Semana 1: rutina y seguridad
Mantén los primeros días predecibles. Prioriza sueño, salidas frecuentes para hacer sus necesidades, manipulación tranquila y juegos muy cortos de respuesta al nombre. Un cachorro agotado no aprende mejor: necesita muchas horas de descanso.
Semana 2: socialización sin saturación
Presenta sonidos, superficies, personas, perros adecuados y lugares nuevos desde una distancia en la que el cachorro siga cómodo. Asocia las experiencias con comida o juego y permítele observar sin obligarlo a acercarse.

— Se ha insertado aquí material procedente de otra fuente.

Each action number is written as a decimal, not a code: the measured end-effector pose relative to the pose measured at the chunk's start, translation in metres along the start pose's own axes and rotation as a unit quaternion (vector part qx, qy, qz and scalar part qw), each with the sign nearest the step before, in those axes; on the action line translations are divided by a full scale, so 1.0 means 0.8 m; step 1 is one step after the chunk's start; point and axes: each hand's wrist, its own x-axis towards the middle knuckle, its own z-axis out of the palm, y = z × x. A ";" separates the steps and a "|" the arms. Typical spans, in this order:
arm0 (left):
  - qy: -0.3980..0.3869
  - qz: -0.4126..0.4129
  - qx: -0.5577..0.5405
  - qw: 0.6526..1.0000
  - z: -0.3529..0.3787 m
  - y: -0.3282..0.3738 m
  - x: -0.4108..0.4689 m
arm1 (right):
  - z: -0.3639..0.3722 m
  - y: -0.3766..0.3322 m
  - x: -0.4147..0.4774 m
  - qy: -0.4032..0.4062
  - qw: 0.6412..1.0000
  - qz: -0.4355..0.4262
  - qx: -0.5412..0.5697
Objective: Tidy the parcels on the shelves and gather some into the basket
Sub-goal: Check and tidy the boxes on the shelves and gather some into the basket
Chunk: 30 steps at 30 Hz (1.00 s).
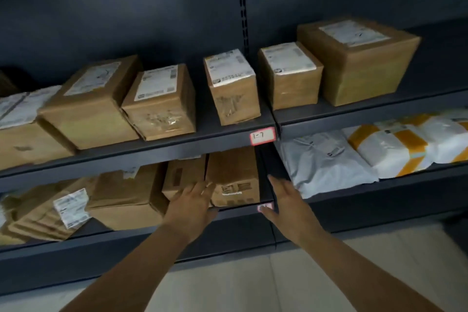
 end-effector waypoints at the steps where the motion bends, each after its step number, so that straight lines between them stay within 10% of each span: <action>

Semana 3: independencia y habilidades de vida
Empieza con periodos muy breves de separación tranquila, comodidad en transportín o parque, viajes cortos en coche y manipulación cooperativa de patas, orejas y boca. Termina antes de que aparezca angustia.
Semana 4: pequeños hábitos que durarán
Practica llamada, caminar cerca con correa floja, cuatro patas en el suelo y cambiar objetos por premios. La fiabilidad real tarda meses; el objetivo del primer mes es que las conductas correctas sean fáciles y agradables de repetir.